This short tutorial shows how to use tidygraph
, and
ggraph
libraries in R to easily create and customize
network visualizations. It uses real-world, messy data from one of my
collaborative research projects where we study the Twitter
follower-followee connections among 4000+ state legislators in the US,
comprising ~160,000 ties. (I collected follower information using
Twitter’s API and transformed it into network data, where a tie exists
between legislator accounts i and j if i follows j. This is a directed
network.).
The tutorial highlights the utility of network visualization in highlighting patterns within this follower network, aiding in the identification of clusters based on geographic, demographic and partisan affiliations, pinpointing some interesting properties of central nodes within the network, and recognizing the overall structure of the connections, among other observations. While no hard conclusions should be drawn from the visualizations alone, it provides an accessible and concise summary of the data set that is easy to share with others.
Note: My laptop has 18GB of RAM, and it took about 1 minute to render each plot.
library(dplyr)
library(ggplot2)
library(igraph)
library(ggraph)
library(tidygraph)
# Read edge list and node data from RDS files
follower_edges <- readRDS("data/followers_edgelist_R1.Rds")
nodes <- readRDS("data/cleaned_nodes_R1.Rds")
Let’s look at a few rows from the edge list: The edge list comprises
two columns, and each row represents an edge specified using the source
node and target node.
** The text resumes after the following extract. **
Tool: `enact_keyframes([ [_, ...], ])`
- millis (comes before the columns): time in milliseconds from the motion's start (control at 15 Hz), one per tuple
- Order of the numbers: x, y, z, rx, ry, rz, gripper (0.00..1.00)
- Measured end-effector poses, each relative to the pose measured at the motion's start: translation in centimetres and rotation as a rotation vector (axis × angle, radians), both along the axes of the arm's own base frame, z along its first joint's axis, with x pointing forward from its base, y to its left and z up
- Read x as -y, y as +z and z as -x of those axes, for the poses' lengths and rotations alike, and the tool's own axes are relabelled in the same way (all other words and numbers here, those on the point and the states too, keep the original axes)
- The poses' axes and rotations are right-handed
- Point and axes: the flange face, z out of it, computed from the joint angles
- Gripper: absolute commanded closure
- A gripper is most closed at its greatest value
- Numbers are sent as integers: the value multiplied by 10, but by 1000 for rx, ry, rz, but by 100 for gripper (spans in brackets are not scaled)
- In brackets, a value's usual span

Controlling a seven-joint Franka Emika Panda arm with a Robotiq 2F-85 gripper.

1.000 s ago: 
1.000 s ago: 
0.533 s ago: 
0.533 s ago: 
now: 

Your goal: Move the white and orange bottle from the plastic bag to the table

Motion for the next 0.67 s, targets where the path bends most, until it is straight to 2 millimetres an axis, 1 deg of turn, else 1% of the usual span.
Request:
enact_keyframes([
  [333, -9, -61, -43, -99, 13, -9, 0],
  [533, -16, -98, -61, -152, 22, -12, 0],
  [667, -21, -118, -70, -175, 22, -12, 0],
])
If i follows j, a tie exists between them and is
recorded as an edge (i->j) where i is under column name
follower_id
and j is under the column name
legislator_id
.
# Show first 3 rows of the edge list dataframe
head(follower_edges, 3)
## follower_id legislator_id
## 1 str_963765775 str_2873254919
## 2 str_29012641 str_2873254919
## 3 str_123577910 str_2873254919
Let’s see how many edges are in this network:
# Display dimensions of the edge list dataframe
dim(follower_edges)
## [1] 159346 2
159346
Let’s look at a few rows from the node data: This node data has demographic (gender, race), political (party), geographic (state, contiguity) information associated with each node (legislator) in the data set.
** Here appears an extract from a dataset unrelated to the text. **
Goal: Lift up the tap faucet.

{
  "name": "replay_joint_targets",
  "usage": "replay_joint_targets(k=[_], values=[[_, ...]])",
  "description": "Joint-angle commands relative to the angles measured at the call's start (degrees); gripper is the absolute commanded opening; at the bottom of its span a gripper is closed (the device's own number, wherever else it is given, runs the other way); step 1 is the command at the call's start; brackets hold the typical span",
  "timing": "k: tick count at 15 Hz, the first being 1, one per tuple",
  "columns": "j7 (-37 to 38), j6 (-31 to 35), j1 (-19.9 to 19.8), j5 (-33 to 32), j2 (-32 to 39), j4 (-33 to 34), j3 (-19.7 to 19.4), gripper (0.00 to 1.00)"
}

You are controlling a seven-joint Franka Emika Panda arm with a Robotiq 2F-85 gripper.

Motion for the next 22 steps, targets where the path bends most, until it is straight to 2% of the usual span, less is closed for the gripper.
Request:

# Show first 3 rows of the node dataframe
head(nodes[,c(-2, -4)], 3)
## str_id state chamber party state.abb party3 index race gender
## 1 str_2873254919 Alabama H R AL R 1 White male
## 2 str_1089892711 Alabama H R AL R 2 White male
## 3 str_474388304 Alabama H R AL R 3 White female
## mds1 in_subnet
## 1 -1.430225 1
## 2 -1.430225 1
## 3 -1.430225 1
Here we add some additional node information that will be useful for setting some plot aesthetics later (shape, size, label):
First, we calculate the in-degree (number of incoming follower ties) for each node (legislator).
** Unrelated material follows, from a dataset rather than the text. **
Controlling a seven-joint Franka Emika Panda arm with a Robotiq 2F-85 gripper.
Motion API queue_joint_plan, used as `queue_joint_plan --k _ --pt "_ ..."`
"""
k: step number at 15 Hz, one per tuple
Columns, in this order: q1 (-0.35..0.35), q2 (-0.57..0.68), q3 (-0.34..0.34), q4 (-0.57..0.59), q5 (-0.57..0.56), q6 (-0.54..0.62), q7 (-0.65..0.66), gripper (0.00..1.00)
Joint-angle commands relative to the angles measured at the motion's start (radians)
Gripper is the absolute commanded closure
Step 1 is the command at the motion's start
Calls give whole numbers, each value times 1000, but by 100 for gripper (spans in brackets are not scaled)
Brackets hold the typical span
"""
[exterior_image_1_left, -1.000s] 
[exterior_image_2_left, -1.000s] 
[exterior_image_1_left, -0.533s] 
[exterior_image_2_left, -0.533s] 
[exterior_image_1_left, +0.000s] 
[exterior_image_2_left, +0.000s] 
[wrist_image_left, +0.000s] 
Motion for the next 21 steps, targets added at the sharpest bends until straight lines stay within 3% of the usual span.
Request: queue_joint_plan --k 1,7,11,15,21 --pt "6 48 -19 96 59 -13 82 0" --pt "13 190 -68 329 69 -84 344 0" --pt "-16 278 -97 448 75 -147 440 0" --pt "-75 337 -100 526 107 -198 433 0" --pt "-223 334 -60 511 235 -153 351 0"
We create a directed graph object named g_follower
using
the graph_from_data_frame()
function from the
igraph
package: - d = follower_edges
specifies
the dataframe containing information about the edges of the graph. -
vertices = nodes
specifies the dataframe containing
information about the vertices (nodes) of the graph.
Then, we use the degree()
function on the graph created
above and add this information back to the nodes dataframe. (There are
other ways to calculate the in-degree value that do not involve creating
a graph.)
Second, using the in-degree measure, we identify the top 5 legislators with the highest number of followers within each state and use their state abbreviations as the labels in the node dataframe, setting the remaining labels to NA. (The number 5 is arbitrary; the goal is to avoid too many overlapping labels in the dense network while retaining useful information to identify state clusters, if any are present, and to see how those with the most followers in a state are positioned in the network.)
# Create directed graph object from edge list and node data
g_follower <- graph_from_data_frame(d = follower_edges, vertices = nodes, directed = TRUE)
# Calculate in-degree for each node (number of incoming follower ties)
V(g_follower)$indegree <- degree(g_follower, mode = 'in', loops = FALSE)
nodes$follower_indegree <- V(g_follower)$indegree
# Find the top 5 most central nodes within each state and assign labels
top_5_follower <- nodes %>%
group_by(state) %>%
top_n(5, wt=follower_indegree) %>%
mutate(follower_labels = state.abb)
# Join labels back into nodes dataframe
nodes <- nodes %>%
left_join(top_5_follower[c('str_id','follower_labels')], by='str_id')
# Display first 3 rows of the nodes dataframe
head(nodes[,c(10:15)], 3)
## race gender mds1 in_subnet follower_indegree follower_labels
## 1 White male -1.430225 1 25 <NA>
## 2 White male -1.430225 1 22 <NA>
## 3 White female -1.430225 1 40 AL
Let’s also create an edge attribute that identifies whether a tie is with another legislator from the same state or a different state.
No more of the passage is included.